__Collected material__.
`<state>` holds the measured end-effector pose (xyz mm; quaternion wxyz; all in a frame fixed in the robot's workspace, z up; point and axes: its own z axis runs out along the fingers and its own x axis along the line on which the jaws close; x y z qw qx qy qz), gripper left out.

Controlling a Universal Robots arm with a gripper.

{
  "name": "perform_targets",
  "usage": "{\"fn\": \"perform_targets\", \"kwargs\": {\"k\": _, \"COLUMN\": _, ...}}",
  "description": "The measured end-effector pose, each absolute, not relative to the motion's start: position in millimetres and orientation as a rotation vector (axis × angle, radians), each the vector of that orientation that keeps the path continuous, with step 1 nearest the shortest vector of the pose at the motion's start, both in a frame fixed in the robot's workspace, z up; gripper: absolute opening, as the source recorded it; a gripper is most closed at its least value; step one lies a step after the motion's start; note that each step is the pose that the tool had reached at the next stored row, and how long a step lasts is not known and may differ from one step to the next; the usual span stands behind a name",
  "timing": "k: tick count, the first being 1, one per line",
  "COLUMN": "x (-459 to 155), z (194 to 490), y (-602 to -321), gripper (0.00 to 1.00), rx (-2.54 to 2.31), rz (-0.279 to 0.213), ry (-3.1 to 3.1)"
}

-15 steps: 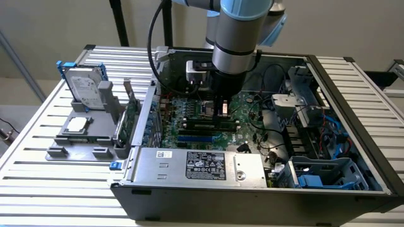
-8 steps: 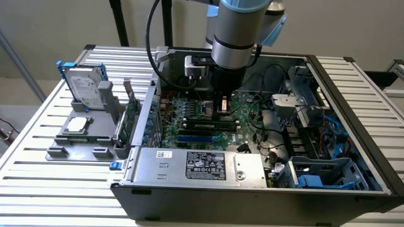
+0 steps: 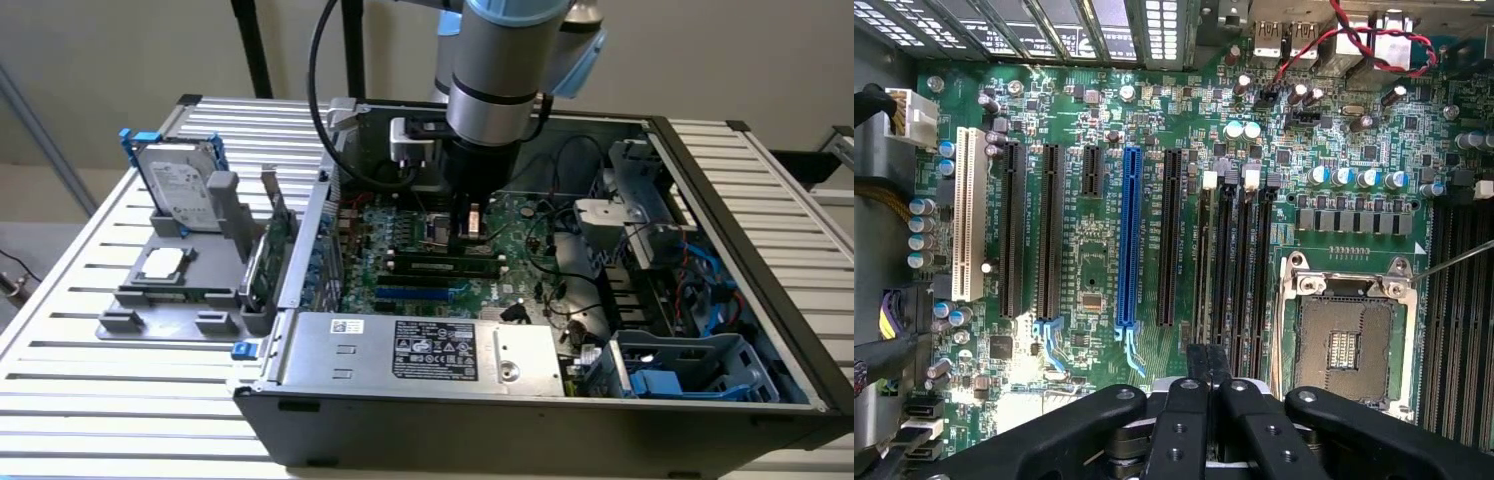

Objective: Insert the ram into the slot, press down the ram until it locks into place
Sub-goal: 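Press down the ram until it locks into place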

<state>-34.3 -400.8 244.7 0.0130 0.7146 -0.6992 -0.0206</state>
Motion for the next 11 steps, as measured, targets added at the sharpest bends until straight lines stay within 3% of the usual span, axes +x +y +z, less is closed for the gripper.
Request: {"fn": "perform_targets", "kwargs": {"k": 11, "x": -34.7, "z": 240.5, "y": -399.0, "gripper": 0.11, "rx": 2.227, "rz": -0.064, "ry": -2.179}}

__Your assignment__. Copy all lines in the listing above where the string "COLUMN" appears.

__Reply to the exercise__.
  "usage": "{\"fn\": \"perform_targets\", \"kwargs\": {\"k\": _, \"COLUMN\": _, ...}}",
  "COLUMN": "x (-459 to 155), z (194 to 490), y (-602 to -321), gripper (0.00 to 1.00), rx (-2.54 to 2.31), rz (-0.279 to 0.213), ry (-3.1 to 3.1)"

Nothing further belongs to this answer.